Même si la transmission a atteint un plateau à Montréal, les indicateurs sont encore au rouge, a souligné la directrice régionale de santé publique mercredi. La progression de la vaccination pourrait cependant modifier les critères menant à des allègements, a avancé la Dre Mylène Drouin.

Ariane Krol Ariane Krol
La Presse

« Le portrait épidémiologique de Montréal a atteint un certain plateau », et la légère hausse du nombre de cas par rapport à la semaine précédente n’a « rien de significatif », a souligné la Dre Drouin en conférence de presse.

Mais « clairement, nos indicateurs sont encore au palier rouge selon les seuils indiqués », a-t-elle poursuivi. Et les variants, qui étaient responsables de 12 % des nouveaux cas à Montréal la semaine dernière, en représentent maintenant 15 % à 16 %.

PHOTO MARCO CAMPANOZZI, ARCHIVES LA PRESSE

La Dre Mylène Drouin, directrice régionale de santé publique de Montréal

La Santé publique s’efforce de vacciner le plus possible avant que les variants plus contagieux deviennent prédominants. « Notre objectif, c’est de repousser la vague, peut-être à début avril. Mi-avril, ce serait encore mieux. »

En attendant, on surveille les effets du « cocktail variants et semaine de relâche », a expliqué la Dre Drouin. « On doit se donner une petite fenêtre d’observation avant de prendre des décisions liées à des assouplissements. »

Les milieux scolaires sont en effet les plus touchés à Montréal, avec 43 éclosions associées à des variants, contre une vingtaine en milieux de travail, sept dans les services de garde, une en CHSLD et une autre dans une résidence pour aînés. Plus de la moitié des éclosions détectées dans des écoles, soit 26, ne comptaient cependant qu’un seul cas.
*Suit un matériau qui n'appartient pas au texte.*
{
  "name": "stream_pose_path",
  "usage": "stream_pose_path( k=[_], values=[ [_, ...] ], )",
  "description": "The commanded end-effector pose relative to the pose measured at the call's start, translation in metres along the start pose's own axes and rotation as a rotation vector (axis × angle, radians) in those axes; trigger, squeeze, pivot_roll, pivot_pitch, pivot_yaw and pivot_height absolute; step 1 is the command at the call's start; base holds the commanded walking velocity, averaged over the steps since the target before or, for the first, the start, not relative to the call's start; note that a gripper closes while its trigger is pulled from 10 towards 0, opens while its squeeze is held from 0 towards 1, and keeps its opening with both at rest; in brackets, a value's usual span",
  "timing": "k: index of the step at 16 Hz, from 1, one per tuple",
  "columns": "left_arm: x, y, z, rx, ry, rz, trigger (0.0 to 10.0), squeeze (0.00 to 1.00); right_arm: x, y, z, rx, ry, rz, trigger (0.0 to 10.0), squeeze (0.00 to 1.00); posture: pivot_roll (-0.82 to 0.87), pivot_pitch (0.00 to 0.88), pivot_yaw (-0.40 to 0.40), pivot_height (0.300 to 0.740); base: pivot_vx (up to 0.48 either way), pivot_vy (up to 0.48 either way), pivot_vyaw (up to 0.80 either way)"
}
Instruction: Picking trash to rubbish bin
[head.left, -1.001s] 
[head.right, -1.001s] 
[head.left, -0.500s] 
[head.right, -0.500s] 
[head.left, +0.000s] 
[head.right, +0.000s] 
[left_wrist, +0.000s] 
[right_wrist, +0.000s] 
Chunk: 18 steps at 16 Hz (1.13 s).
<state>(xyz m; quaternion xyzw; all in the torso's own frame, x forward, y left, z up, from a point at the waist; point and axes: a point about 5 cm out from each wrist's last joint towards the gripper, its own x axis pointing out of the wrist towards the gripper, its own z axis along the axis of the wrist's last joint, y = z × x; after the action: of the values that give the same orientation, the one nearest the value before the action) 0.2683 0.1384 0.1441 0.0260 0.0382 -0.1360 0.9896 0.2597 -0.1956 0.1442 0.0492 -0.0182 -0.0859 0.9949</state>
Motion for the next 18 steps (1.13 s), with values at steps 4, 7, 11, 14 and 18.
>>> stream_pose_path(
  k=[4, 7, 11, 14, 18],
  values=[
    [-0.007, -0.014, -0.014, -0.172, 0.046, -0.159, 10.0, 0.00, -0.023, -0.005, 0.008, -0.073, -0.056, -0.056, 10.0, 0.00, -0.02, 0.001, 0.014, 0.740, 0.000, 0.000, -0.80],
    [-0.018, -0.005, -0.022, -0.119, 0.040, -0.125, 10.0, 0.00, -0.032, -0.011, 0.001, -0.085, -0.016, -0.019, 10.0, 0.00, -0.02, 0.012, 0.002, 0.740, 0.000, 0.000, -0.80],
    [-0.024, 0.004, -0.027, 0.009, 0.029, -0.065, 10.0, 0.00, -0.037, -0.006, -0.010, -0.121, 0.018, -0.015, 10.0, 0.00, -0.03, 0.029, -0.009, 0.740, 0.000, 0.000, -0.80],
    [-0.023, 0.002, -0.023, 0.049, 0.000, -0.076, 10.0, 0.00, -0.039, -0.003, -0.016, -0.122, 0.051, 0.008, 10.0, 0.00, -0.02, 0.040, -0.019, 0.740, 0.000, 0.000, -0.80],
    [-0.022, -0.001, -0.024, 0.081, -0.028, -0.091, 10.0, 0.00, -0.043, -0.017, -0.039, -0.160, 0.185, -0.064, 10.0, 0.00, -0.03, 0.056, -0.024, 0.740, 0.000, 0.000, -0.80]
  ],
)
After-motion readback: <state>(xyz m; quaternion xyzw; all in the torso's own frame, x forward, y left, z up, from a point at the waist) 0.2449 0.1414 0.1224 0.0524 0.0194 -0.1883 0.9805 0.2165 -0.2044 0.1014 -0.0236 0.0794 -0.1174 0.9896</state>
De plus, on ne recense aucun décès associé à un variant, et très peu d’hospitalisations. « Ça se compte sur doigts d’une main », a indiqué la Dre Drouin

Vers une nouvelle définition de l’orange

Par ailleurs, les critères permettant à une région de passer du rouge à l’orange ne seront plus les mêmes quand viendra le tour de Montréal, prévoit la directrice de santé publique.

« Je ne sais pas si on va appeler ça une zone orange », a indiqué la Dre Drouin. Mais à mesure que la vaccination des groupes vulnérables progressera, « probablement qu’on va réviser la perspective des seuils et l’acceptabilité qu’on va avoir de certains types de transmission ».

Si la population vulnérable est mieux immunisée grâce aux vaccins, « nous pourrions être capables d’envisager la réouverture de secteurs spécifiques », et ce, « même si, dans un mois ou un mois et demi, les variants sont prédominants et qu’on voit beaucoup de transmission communautaire », a expliqué le Dre Drouin.

De tels changements aux critères se feront cependant pour l’ensemble de la province, avec le ministère de la Santé, la Direction générale de santé publique et l’Institut national de santé publique du Québec, a-t-elle souligné.

Jusqu’ici, 35 % des Montréalais de 80 ans et plus et 11 % de ceux de 70 à 79 ans ont reçu une première dose de vaccin. La région a assez de doses pour tous ses résidants de plus de 70 ans et plus, a indiqué la Santé publique. « Si on a une bonne réponse [de la population], on devrait, d’ici la fin mars, être capable d’avoir couvert, pour Montréal, les 70 ans et plus », a déclaré la Dre Drouin.